Graham, un républicain de Caroline du Sud, a déclaré dans un post sur X qu’il recevait ce qu’il a qualifié de « rapports crédibles » indiquant que l’armée syrienne et la Turquie « pourraient avancer davantage » contre « nos alliés kurdes ».
I completely endorse and support Senator Risch’s call for calm in Syria, putting the new Syrian government on notice that human rights abuses against minorities will not be tolerated. Most disturbing of all is that I’m getting what I believe to be credible reports that Syrian… https://t.co/LDH04ZjuMA
— Lindsey Graham (@LindseyGrahamSC) January 14, 2026
Ses commentaires interviennent après que le président de la commission des affaires étrangères du Sénat, le sénateur James Risch, un républicain de l’Idaho, a exhorté le nouveau gouvernement syrien à traduire en justice les responsables de ce qu’il a qualifié d’« actes odieux » commis à Alep au cours de la semaine écoulée.
Ces mises en garde font suite à des jours d’affrontements qui ont éclaté le 6 janvier dans les quartiers à majorité kurde d’Alep, notamment Sheikh Maqsoud et Ashrafiyeh, lors d’une impasse entre les forces syriennes et les Forces démocratiques syriennes (FDS), une alliance soutenue par les États-Unis qui a contribué à vaincre le califat auto-proclamé du groupe État islamique en Syrie en 2019.
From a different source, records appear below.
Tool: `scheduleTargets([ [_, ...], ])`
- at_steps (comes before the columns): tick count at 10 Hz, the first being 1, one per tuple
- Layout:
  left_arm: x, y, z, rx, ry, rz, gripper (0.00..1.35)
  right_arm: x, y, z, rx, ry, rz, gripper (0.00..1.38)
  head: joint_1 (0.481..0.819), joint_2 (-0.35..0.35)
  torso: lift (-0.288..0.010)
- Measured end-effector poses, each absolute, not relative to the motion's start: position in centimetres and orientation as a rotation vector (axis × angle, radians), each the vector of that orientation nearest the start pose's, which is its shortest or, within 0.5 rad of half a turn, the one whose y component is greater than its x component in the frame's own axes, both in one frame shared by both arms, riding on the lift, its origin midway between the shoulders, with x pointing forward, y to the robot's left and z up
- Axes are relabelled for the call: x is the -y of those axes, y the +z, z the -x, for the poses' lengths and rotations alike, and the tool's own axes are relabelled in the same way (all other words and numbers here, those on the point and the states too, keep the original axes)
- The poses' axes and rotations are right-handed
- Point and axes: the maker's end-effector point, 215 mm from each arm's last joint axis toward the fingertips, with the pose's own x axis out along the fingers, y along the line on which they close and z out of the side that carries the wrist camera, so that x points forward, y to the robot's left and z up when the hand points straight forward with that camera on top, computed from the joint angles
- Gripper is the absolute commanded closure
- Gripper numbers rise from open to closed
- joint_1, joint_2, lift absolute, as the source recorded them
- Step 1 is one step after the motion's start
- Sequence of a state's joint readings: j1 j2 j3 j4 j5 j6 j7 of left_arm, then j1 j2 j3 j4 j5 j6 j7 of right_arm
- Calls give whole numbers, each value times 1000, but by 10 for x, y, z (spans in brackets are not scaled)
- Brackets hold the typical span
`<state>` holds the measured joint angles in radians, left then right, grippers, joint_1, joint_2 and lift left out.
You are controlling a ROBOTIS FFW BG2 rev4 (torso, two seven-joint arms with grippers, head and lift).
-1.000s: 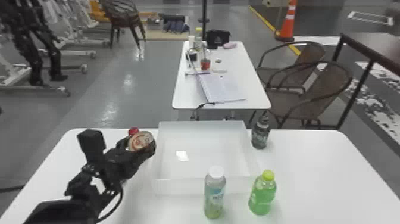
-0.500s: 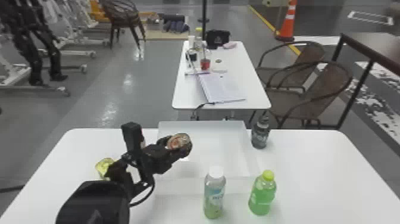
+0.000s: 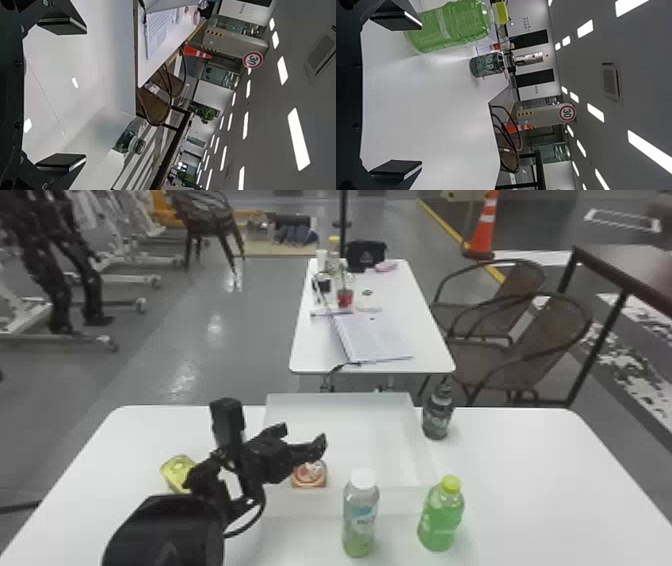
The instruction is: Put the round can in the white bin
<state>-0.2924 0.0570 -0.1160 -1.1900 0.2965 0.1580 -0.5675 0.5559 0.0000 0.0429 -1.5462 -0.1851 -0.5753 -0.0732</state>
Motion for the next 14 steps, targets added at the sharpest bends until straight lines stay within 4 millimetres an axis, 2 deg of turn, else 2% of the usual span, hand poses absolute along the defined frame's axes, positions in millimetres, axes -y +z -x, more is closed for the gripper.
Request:
scheduleTargets([
  [2, -82, -376, -621, -181, -650, 272, 183, 249, -456, -367, -14, -138, -178, 75, 549, 0, -100],
  [3, -92, -369, -617, -161, -627, 267, 183, 248, -455, -368, -13, -135, -179, 73, 549, 0, -100],
  [5, -132, -361, -602, -120, -495, 236, 185, 247, -456, -368, -14, -133, -181, 73, 549, 0, -100],
  [10, -215, -372, -529, -60, -225, 205, 185, 244, -458, -366, -18, -131, -186, 75, 549, 0, -100],
  [13, -268, -391, -472, -38, -35, 163, 185, 244, -461, -363, -25, -132, -188, 73, 549, 0, -100],
  [14, -280, -400, -450, -37, 17, 152, 185, 244, -461, -362, -27, -133, -189, 75, 549, 0, -100],
])
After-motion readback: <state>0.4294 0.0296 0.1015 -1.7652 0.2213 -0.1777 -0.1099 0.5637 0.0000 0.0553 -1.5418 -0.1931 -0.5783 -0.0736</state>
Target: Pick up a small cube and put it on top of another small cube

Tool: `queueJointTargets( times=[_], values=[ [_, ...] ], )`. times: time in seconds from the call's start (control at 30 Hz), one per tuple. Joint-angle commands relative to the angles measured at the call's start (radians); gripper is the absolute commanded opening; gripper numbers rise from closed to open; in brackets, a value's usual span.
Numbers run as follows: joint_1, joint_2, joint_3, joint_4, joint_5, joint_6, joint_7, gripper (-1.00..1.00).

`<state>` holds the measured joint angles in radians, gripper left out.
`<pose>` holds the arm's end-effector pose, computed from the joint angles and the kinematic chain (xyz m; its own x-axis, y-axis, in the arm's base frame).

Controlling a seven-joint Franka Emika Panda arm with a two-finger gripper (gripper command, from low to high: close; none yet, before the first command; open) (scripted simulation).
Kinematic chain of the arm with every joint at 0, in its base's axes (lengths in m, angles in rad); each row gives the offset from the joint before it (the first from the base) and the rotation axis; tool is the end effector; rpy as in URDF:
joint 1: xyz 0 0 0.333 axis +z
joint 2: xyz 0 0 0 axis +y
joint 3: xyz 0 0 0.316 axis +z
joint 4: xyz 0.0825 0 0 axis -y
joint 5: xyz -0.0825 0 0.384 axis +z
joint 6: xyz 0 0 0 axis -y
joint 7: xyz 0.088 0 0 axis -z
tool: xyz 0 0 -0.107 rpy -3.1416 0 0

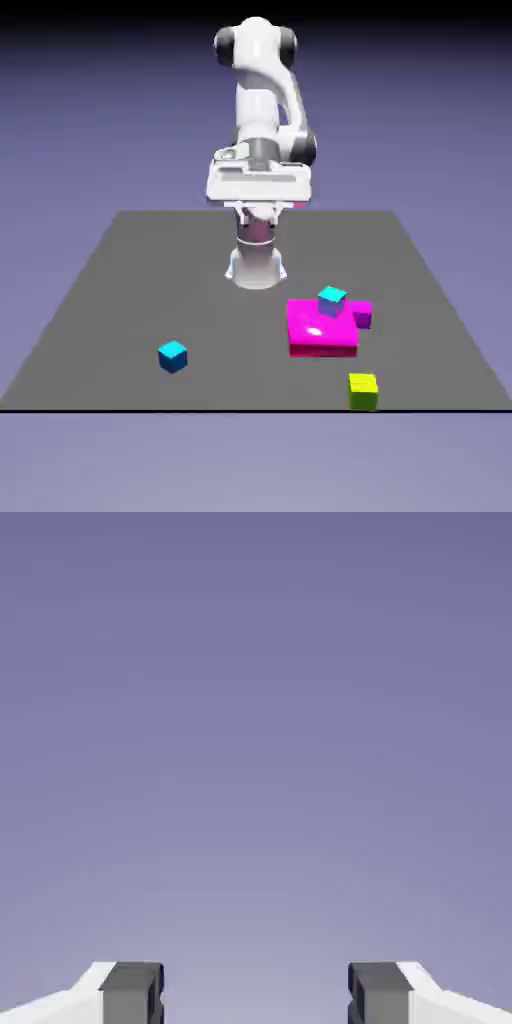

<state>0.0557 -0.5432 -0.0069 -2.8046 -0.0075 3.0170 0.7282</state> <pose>0.3928 0.0197 0.4476 0.5787 -0.6338 0.5133 -0.4429 -0.7727 -0.4547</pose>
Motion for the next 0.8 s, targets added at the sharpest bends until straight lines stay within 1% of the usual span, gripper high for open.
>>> queueJointTargets(
  times=[0.0,0.77],
  values=[
    [0.036,0.022,-0.006,0.004,-0.006,-0.017,-0.011,0.0],
    [0.87,0.533,-0.137,0.108,-0.149,-0.398,-0.255,0.0]
  ],
)
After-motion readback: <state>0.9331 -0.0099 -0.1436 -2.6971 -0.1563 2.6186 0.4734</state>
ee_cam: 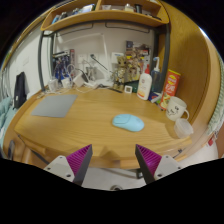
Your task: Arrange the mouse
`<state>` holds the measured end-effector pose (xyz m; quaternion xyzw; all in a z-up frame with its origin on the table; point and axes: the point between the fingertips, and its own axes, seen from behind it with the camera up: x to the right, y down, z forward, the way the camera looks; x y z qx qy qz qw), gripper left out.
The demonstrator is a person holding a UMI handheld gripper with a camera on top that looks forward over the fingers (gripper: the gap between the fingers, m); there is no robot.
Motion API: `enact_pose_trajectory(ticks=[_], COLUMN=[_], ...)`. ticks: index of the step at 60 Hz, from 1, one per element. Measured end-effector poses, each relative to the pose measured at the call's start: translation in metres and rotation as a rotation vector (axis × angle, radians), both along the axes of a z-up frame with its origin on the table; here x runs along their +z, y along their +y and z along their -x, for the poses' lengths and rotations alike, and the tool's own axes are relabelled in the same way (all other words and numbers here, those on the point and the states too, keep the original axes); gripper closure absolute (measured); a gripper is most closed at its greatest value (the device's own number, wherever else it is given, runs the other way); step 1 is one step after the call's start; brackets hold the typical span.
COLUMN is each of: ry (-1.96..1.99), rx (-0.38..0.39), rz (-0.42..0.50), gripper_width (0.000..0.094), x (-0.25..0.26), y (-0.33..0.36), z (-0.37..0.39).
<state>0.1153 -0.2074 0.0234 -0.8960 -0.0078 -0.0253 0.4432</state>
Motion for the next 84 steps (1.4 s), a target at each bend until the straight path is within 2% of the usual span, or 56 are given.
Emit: enact_pose_trajectory(ticks=[14,29,47,53,54,55,58,66,76,84], ry=[-0.031,0.008,0.065,0.067,0.068,0.067,0.066,0.081,0.102,0.093], rx=[0.025,0.072,0.073,0.063,0.058,0.052,0.031,0.011,-0.018,-0.048], rz=[0.039,0.043,0.053,0.054,0.053,0.050,0.045,0.033,0.064,0.079], gripper_width=[0.0064,0.0073,0.0099,0.0198,0.0182,0.0251,0.0328,0.0387,0.0546,0.0633], x=[-0.026,-0.032,-0.037,-0.037,-0.037,-0.037,-0.037,-0.037,-0.039,-0.039], y=[0.052,0.119,0.174,0.186,0.187,0.187,0.189,0.191,0.192,0.193], z=[-0.067,-0.088,-0.107,-0.115,-0.116,-0.117,-0.121,-0.123,-0.120,-0.117])
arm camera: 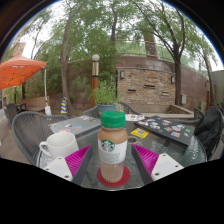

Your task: Pour water

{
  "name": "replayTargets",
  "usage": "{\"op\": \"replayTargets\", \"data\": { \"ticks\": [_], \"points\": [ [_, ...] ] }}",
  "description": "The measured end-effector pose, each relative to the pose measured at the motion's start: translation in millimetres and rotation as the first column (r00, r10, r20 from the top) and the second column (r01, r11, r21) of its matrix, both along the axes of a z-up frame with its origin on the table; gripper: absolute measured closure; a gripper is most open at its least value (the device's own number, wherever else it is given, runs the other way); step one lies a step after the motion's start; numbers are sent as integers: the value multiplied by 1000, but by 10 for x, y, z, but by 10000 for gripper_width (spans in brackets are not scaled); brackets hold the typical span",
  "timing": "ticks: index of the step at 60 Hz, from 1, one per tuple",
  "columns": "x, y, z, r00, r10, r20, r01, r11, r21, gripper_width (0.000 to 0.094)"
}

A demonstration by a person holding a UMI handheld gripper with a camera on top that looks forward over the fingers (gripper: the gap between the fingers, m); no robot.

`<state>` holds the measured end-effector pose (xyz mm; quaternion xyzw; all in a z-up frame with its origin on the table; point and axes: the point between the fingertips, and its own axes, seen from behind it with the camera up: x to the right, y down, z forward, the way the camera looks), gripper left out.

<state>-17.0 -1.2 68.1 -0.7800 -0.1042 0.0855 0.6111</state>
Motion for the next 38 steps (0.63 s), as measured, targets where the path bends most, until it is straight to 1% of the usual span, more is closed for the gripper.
{"op": "replayTargets", "data": {
  "ticks": [4, 9, 13, 21, 29, 38],
  "points": [
    [64, -161, 46, 1000, -6, 30, 5, 1000, 16, 100],
    [137, -441, 115, 999, -15, 52, 14, 1000, 14, 100],
    [169, -699, 189, 998, -3, 58, 2, 1000, 9, 101],
    [367, -1253, 377, 999, -27, 37, 27, 1000, 9, 98],
    [571, -1727, 450, 998, -61, -4, 61, 998, -2, 98],
    [617, -2115, 479, 999, -48, -22, 48, 999, -13, 98]
  ]
}}
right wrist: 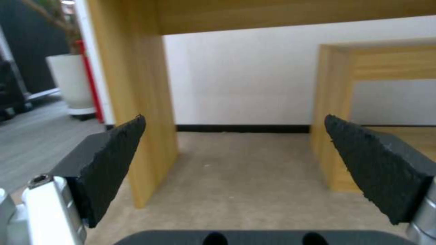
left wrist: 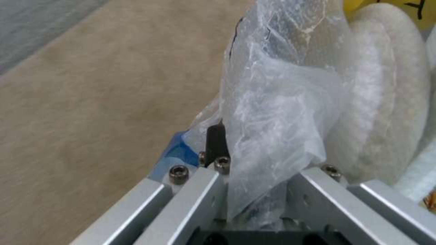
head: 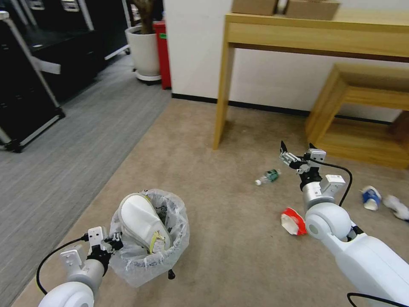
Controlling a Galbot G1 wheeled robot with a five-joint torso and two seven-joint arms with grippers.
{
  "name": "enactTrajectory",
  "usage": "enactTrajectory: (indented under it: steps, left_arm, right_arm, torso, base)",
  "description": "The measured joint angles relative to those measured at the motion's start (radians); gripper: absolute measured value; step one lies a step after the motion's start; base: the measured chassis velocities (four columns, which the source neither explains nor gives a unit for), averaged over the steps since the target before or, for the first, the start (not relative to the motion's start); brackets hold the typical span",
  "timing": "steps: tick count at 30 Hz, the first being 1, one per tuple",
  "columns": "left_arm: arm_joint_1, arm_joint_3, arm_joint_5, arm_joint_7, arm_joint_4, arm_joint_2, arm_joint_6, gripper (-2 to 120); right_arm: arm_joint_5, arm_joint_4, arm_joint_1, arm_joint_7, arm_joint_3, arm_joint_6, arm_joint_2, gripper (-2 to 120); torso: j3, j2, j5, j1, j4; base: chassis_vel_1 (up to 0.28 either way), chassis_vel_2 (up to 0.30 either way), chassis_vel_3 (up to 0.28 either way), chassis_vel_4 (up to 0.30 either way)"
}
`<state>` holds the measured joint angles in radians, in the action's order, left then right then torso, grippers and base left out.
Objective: Pick up the trash bin and place the garbage on the floor into it.
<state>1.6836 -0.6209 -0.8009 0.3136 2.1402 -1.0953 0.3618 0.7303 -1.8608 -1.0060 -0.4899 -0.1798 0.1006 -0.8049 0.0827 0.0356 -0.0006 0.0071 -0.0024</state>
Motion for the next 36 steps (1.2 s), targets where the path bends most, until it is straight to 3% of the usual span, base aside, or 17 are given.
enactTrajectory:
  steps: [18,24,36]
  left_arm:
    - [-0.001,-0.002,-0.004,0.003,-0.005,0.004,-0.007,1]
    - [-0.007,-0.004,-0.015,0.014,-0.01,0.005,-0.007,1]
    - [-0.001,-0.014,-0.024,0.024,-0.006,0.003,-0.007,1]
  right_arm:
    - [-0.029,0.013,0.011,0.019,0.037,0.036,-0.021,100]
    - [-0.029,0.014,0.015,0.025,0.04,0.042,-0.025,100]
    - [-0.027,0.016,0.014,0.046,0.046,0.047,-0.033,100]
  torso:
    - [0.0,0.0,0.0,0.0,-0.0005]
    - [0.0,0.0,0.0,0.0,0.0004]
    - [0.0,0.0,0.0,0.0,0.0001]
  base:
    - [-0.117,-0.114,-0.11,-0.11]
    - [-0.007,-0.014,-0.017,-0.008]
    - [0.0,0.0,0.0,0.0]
Les groupes de défense des droits ont également mis en lumière des violations présumées lors des violences à Alep. Le Syrian Network for Human Rights a déclaré avoir vérifié une vidéo du 10 janvier montrant un membre de l’armée syrienne jetant le corps d’une femme d’un étage élevé dans un quartier alors sous contrôle des FDS. L’organisation a qualifié cet acte de violation du droit humanitaire international et a appelé à une enquête indépendante et à des comptes rendus.
Graham a déclaré soutenir l’idée de donner « une chance » au nouveau gouvernement syrien, mais a ajouté qu’il n’accepterait pas ce qu’il a qualifié d’« attaque flagrante » contre les forces dirigées par les Kurdes, qu’il a décrites comme étroitement alignées sur Israël. Il a demandé au gouvernement syrien et à la Turquie de « choisir sagement ».
L’armée syrienne a intensifié mercredi la pression sur les forces dirigées par les Kurdes, envoyant des renforts à l’est d’Alep et déclarant ces zones « zones militaires fermées ». Damas a exigé que les FDS se retirent à l’est de l’Euphrate.
La Turquie, qui considère les FDS comme liées au Parti des travailleurs du Kurdistan (PKK) interdit, a soutenu les nouvelles autorités syriennes et a exhorté les forces kurdes à s’intégrer à l’État syrien. La Turquie a également affirmé que la sécurité syrienne était liée à la sienne, tandis que les dirigeants kurdes syriens estiment que les récentes opérations menacent les civils et risquent de rallumer un conflit plus large.